Eles carregam nomes de figuras que revolucionaram a humanidade, mas Sócrates e Da Vinci são dois modelos de robôs capazes de realizar intervenções cervicais, abdominais e torácicas, com o que há de mais inovador no campo da cirurgia minimamente invasiva. Com a tecnologia disponível em Belo Horizonte, desde setembro do ano passado, a reportagem de O TEMPO pôde acompanhar uma cirurgia de retirada da próstata, um dos procedimentos robóticos com melhores resultados dentre os de retirada de tumores.
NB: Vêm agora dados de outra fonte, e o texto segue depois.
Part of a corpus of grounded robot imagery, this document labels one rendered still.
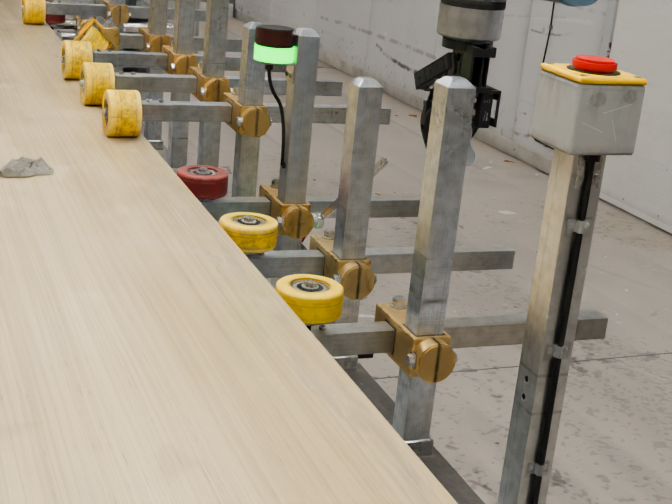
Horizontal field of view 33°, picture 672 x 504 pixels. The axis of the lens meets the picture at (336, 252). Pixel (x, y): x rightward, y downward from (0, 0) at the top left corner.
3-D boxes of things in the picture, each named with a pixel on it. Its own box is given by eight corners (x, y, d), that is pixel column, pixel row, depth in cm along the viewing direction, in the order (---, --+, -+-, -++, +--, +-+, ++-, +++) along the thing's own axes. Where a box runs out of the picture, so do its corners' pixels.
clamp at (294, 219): (285, 213, 191) (288, 184, 189) (313, 239, 179) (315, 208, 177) (253, 213, 189) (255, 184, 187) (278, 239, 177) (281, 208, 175)
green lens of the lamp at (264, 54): (286, 57, 175) (287, 42, 175) (298, 64, 170) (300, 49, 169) (248, 55, 173) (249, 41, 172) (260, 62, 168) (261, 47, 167)
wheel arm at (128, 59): (297, 70, 259) (298, 54, 258) (302, 73, 256) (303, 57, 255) (73, 63, 241) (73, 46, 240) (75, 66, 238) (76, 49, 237)
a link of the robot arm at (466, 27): (428, -1, 161) (488, 2, 164) (424, 34, 162) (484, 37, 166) (458, 8, 153) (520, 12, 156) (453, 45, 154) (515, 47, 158)
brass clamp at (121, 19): (121, 18, 319) (122, -1, 318) (131, 25, 307) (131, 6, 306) (99, 17, 317) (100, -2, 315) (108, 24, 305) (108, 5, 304)
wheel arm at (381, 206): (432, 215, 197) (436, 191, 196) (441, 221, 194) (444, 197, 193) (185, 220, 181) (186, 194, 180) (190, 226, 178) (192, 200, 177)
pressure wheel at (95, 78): (111, 54, 218) (117, 83, 213) (106, 85, 224) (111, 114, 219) (79, 53, 216) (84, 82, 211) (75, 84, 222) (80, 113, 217)
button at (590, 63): (598, 73, 105) (602, 55, 105) (623, 82, 102) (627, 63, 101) (561, 72, 104) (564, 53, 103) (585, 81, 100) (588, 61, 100)
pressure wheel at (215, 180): (216, 230, 186) (221, 161, 183) (230, 246, 179) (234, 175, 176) (168, 231, 183) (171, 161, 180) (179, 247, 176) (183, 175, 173)
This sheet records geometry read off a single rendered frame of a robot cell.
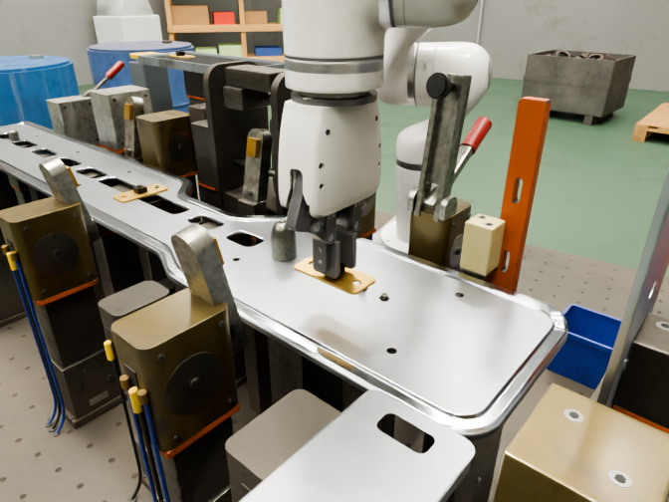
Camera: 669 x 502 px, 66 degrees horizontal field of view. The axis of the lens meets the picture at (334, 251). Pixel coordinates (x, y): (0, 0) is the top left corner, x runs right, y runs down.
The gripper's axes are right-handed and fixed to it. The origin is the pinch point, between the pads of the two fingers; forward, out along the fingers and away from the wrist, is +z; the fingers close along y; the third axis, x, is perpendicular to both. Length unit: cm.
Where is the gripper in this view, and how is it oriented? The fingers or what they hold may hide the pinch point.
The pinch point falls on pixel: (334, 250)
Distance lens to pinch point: 51.3
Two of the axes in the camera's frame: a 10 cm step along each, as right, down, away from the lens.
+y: -6.5, 3.5, -6.8
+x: 7.6, 2.9, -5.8
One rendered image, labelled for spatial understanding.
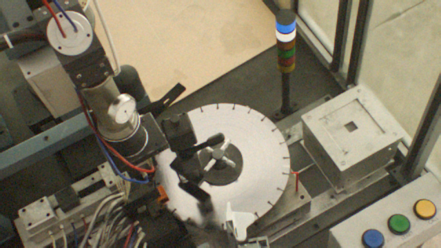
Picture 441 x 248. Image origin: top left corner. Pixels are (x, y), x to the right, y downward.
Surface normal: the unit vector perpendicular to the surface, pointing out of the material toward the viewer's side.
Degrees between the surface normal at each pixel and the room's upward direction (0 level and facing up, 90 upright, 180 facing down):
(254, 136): 0
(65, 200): 0
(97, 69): 90
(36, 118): 0
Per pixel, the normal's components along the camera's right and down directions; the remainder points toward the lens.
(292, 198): -0.08, -0.45
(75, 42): 0.29, 0.21
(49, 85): 0.49, 0.76
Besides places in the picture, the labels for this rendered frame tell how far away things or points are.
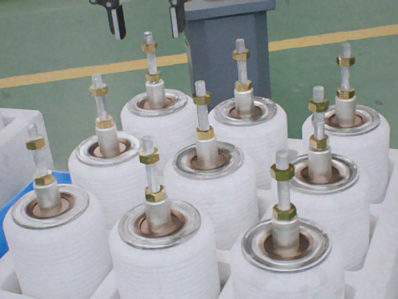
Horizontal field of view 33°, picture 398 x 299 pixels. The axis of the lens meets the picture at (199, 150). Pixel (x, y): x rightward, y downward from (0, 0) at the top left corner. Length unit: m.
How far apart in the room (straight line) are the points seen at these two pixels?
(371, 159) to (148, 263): 0.29
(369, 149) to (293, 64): 0.88
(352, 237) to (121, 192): 0.25
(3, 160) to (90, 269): 0.37
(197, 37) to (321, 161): 0.47
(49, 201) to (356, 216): 0.29
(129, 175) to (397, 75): 0.92
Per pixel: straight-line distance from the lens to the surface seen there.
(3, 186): 1.01
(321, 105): 0.63
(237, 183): 0.68
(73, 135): 1.39
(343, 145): 0.74
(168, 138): 0.82
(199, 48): 1.08
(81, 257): 0.66
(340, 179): 0.66
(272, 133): 0.78
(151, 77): 0.83
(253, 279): 0.56
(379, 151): 0.76
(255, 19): 1.06
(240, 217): 0.70
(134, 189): 0.74
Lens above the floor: 0.60
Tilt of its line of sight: 28 degrees down
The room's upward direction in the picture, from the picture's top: 7 degrees counter-clockwise
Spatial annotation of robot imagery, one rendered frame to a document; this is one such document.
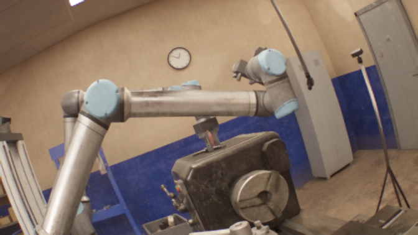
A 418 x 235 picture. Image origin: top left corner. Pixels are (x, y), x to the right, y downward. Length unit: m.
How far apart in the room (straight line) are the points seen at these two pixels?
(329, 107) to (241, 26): 1.77
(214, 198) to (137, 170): 3.31
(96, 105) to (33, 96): 4.33
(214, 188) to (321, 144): 3.53
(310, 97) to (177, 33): 2.04
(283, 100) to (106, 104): 0.54
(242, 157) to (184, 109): 0.65
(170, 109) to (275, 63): 0.36
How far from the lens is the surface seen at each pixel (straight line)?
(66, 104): 1.79
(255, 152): 1.84
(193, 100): 1.24
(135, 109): 1.22
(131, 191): 5.08
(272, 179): 1.64
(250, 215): 1.65
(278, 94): 1.19
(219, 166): 1.79
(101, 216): 4.64
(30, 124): 5.32
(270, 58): 1.19
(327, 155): 5.26
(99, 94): 1.06
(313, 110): 5.15
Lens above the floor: 1.52
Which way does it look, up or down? 1 degrees down
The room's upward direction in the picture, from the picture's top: 21 degrees counter-clockwise
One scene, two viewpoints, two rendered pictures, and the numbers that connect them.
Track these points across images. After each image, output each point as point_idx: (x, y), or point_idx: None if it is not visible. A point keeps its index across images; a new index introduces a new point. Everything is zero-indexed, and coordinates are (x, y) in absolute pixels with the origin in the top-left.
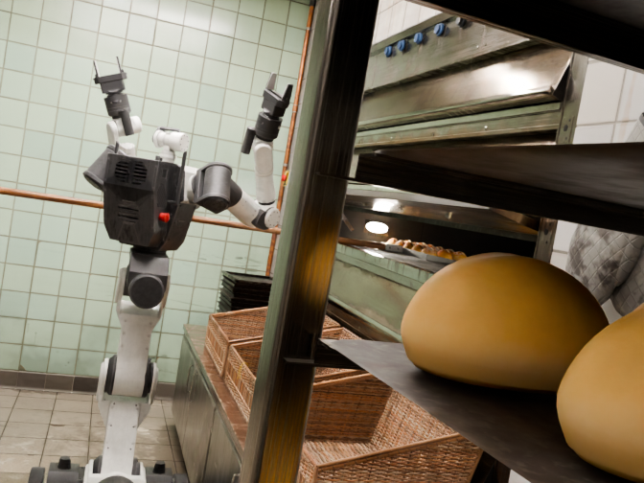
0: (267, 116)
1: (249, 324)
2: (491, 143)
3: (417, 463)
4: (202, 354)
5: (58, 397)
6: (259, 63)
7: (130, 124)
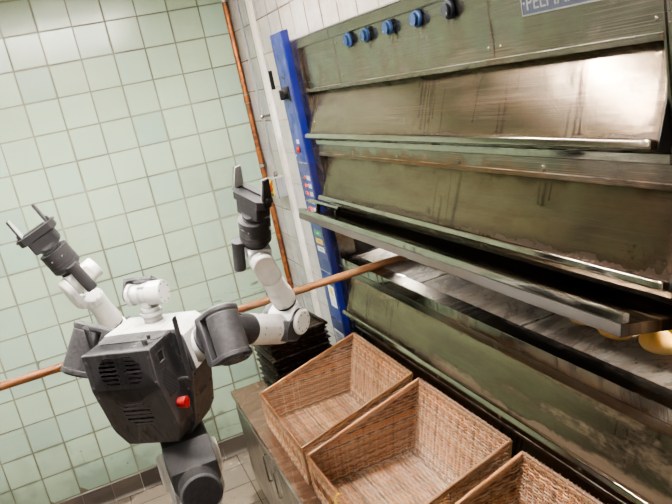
0: (251, 223)
1: (305, 382)
2: (555, 182)
3: None
4: (272, 445)
5: (134, 502)
6: (185, 65)
7: (87, 277)
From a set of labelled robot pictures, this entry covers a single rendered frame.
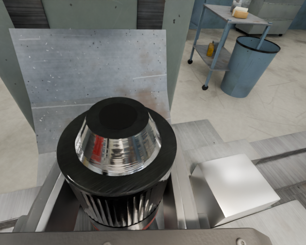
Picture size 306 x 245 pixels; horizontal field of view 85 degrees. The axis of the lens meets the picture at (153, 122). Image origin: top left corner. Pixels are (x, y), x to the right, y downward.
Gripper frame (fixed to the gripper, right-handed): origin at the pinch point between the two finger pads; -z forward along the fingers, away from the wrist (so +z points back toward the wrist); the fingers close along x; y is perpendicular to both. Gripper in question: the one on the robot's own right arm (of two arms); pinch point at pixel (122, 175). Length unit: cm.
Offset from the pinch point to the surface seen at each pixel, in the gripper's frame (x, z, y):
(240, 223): -10.7, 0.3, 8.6
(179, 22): -9.7, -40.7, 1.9
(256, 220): -12.5, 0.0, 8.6
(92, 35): 9.8, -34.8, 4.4
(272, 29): -328, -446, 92
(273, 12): -304, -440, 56
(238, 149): -14.2, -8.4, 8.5
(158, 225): -3.4, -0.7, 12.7
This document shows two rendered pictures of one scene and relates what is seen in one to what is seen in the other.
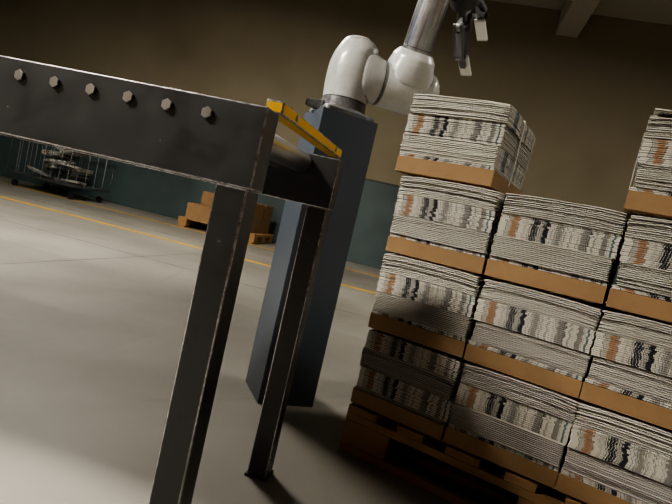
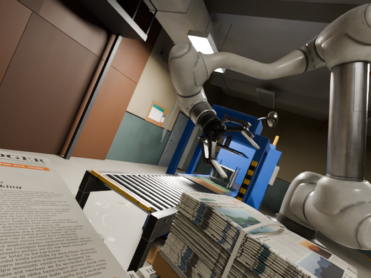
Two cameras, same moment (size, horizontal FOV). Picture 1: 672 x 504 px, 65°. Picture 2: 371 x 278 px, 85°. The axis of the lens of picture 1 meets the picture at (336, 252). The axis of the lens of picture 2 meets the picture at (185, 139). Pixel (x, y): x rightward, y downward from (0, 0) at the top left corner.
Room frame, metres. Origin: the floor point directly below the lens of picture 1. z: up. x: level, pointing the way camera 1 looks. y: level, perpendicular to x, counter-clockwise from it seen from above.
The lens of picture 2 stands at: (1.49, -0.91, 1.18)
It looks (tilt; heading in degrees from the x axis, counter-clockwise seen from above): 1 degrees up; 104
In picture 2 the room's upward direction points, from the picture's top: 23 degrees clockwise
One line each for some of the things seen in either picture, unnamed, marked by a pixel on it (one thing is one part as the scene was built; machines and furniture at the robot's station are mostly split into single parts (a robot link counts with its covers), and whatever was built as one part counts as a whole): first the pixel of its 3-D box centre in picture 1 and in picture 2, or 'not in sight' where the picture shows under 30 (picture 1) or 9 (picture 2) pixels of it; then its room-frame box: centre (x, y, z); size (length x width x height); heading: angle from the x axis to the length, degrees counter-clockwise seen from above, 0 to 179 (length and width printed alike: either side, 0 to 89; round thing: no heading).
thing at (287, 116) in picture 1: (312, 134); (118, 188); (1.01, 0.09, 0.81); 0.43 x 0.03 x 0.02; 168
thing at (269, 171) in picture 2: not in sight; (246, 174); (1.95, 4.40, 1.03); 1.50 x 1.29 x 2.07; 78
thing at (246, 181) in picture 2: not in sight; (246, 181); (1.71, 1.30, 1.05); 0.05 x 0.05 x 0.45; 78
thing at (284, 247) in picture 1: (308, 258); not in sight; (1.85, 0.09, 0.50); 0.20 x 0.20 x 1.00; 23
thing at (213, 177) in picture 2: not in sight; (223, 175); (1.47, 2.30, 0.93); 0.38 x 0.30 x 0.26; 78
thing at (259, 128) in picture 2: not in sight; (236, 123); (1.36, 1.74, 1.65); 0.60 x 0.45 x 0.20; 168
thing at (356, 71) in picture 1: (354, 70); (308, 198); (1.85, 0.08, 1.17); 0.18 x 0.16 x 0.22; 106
A doença é o segundo tipo de câncer mais comum entre os homens, atrás apenas do câncer de pele não melanoma, conforme dados do Instituto Nacional do Câncer (Inca). Somente em 2016, a estimativa atingiu a marca de mais de 61,2 mil novos casos.

O Da Vinci usado na capital é um aparelho fabricado pela empresa Intuitive Surgical, sediada na Califórnia, nos Estados Unidos, e pesa mais de 1 tonelada. O aparelho tem quatro braços articulados, uma unidade de imagem 3D e o console de onde o médico comanda os movimentos das pinças acopladas aos braços. Antes do procedimento de retirada da próstata, porém, o paciente é assistido por uma equipe multidisciplinar responsável também pelos preparativos do robô.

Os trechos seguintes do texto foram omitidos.